Get some real estate investors in a room, provide some adult beverages and good eats, then ask ’em about cash flow, price, and those factors’ relationship to location quality. Wait ’til they’re ready for the second round of beers, then ask ’em whether or not their opinions might change, depending upon whether or not the investment is short or long term. That’s a discussion that gets interesting quickly. The short term folks don’t really care all that much about location. They get in, get out, count their profits, rinse ‘n repeat. As long as nobody messes with ’em in the process, what do they care about location quality? Frankly, with a few obvious exceptions I wouldn’t argue the point much.
Long term and Location
Then I ask the flipper if he’d care to own that ‘beautiful fixed up babe of a property’ for the next 5-10 years. Most of the time it gets quiet. They realize the reason they were able to buy so low was due to the quality — relatively speaking now — of the neighborhood. If it had been in high demand, the price woulda been higher, our first ‘duh’ moment today. ‘Course, my observation has been that most flippers simply don’t get into long term investing. If they’re one of the rare flippers who’ve figured out that side of the business, and it is rare, the money’s so good they simply keep the machine runnin’. But the ones who do see the benefits of having a long term column on their spreadsheets still can’t seem to resist the super low prices of less than blue ribbon neighborhoods.

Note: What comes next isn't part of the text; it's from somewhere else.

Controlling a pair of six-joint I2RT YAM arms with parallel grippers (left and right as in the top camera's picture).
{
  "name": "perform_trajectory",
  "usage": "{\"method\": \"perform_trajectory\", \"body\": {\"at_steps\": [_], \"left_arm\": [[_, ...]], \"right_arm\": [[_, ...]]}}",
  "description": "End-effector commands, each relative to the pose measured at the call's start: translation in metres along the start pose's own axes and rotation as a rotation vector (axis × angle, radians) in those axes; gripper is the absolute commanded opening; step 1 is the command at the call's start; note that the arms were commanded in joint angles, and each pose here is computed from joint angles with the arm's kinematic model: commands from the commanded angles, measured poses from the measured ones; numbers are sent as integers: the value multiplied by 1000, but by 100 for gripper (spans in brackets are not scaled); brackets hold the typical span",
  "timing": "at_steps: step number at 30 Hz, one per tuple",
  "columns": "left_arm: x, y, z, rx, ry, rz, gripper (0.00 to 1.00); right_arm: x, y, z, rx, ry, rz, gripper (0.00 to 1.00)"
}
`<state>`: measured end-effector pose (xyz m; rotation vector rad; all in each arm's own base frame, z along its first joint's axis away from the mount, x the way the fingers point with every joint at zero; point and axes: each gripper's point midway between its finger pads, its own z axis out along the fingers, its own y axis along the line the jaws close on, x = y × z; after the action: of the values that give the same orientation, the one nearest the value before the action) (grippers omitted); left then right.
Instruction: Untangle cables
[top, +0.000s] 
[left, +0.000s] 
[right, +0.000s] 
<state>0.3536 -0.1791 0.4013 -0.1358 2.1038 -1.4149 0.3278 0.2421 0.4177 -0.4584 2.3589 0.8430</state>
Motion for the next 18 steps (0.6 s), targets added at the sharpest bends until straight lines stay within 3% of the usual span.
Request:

That’s a huge mistake on several levels. Here’s just a few.
- Buying in neighborhoods in which you’d not put Mom or Grandma to live alone, means your tenants won’t be the quality for which you should strive.
- Whatever the operating expenses you’re expecting? They’ll be more. Your turnover rate will higher. Ditto on eviction rate. The same goes with maintenance and repair, as not so cool tenants tend to treat your property in not so cool ways. Who knew?
- If appreciation ever rears its gorgeous head again — and we should never impute that into any spreadsheet, ever — which neighborhood do ya think is gonna go up more and faster? Our second ‘duh’ moment.
Flippers have such a potentially monster advantage over the typical long term real estate investor. They can use their after tax flipping profits, to the extent possible, to enhance and/or add velocity to the capital growth rate of their long term portfolio. In the long run just that one strategy alone can literally make the difference between retiring with a few rentals, or enough to generate a retirement income easily into five figures monthly.
But to do that safely, the location quality should be stubbornly held to the highest bar possible. Put another way, ask yourself this question:
If I had to retire tomorrow, and I could own a dozen rentals in the crummy to mediocre neighborhoods in which I’m flipping — OR — the same number in areas in which I’d gladly put Mom to live, which income source would I prefer? Which one would allow me to sleep better?
See how your thinking changes when you put it that way? All of a sudden you begin to picture yourself in retirement, forced to rely on the flakes renting homes in the areas in which you flipped for all those years. Yeah, that’s the ticket — not.
I realize I pound the location factor relentlessly. But my lifetime of experience has shown beyond rational debate that ignoring that foundational principle puts long term real estate investors on a one way street to disappointment, stress, and in too many cases, retirements that are more like serving out a sentence, than what was originally intended.